=== Instructions to follow ===
Your task is to retype each line of the data below exactly.
────────
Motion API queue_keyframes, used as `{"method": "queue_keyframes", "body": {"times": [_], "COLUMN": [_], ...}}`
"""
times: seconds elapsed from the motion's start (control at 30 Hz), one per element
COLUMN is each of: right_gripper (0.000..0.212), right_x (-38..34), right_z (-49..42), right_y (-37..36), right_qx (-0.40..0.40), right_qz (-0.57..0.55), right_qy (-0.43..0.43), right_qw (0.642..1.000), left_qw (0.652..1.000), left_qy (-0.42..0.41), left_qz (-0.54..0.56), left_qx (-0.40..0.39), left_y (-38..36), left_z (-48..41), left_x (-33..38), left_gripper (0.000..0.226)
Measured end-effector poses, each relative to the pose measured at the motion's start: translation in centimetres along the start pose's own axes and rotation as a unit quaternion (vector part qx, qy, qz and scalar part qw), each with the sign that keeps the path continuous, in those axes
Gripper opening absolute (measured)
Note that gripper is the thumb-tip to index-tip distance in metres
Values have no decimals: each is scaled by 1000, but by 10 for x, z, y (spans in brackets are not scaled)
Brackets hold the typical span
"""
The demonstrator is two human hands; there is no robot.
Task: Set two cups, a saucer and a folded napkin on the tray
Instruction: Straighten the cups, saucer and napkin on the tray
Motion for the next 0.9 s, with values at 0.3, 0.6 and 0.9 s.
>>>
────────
=== Answer to the exercise ===
Motion API queue_keyframes, used as `{"method": "queue_keyframes", "body": {"times": [_], "COLUMN": [_], ...}}`
"""
times: seconds elapsed from the motion's start (control at 30 Hz), one per element
COLUMN is each of: right_gripper (0.000..0.212), right_x (-38..34), right_z (-49..42), right_y (-37..36), right_qx (-0.40..0.40), right_qz (-0.57..0.55), right_qy (-0.43..0.43), right_qw (0.642..1.000), left_qw (0.652..1.000), left_qy (-0.42..0.41), left_qz (-0.54..0.56), left_qx (-0.40..0.39), left_y (-38..36), left_z (-48..41), left_x (-33..38), left_gripper (0.000..0.226)
Measured end-effector poses, each relative to the pose measured at the motion's start: translation in centimetres along the start pose's own axes and rotation as a unit quaternion (vector part qx, qy, qz and scalar part qw), each with the sign that keeps the path continuous, in those axes
Gripper opening absolute (measured)
Note that gripper is the thumb-tip to index-tip distance in metres
Values have no decimals: each is scaled by 1000, but by 10 for x, z, y (spans in brackets are not scaled)
Brackets hold the typical span
"""
The demonstrator is two human hands; there is no robot.
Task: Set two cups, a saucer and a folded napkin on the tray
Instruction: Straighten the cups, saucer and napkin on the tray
Motion for the next 0.9 s, with values at 0.3, 0.6 and 0.9 s.
>>>

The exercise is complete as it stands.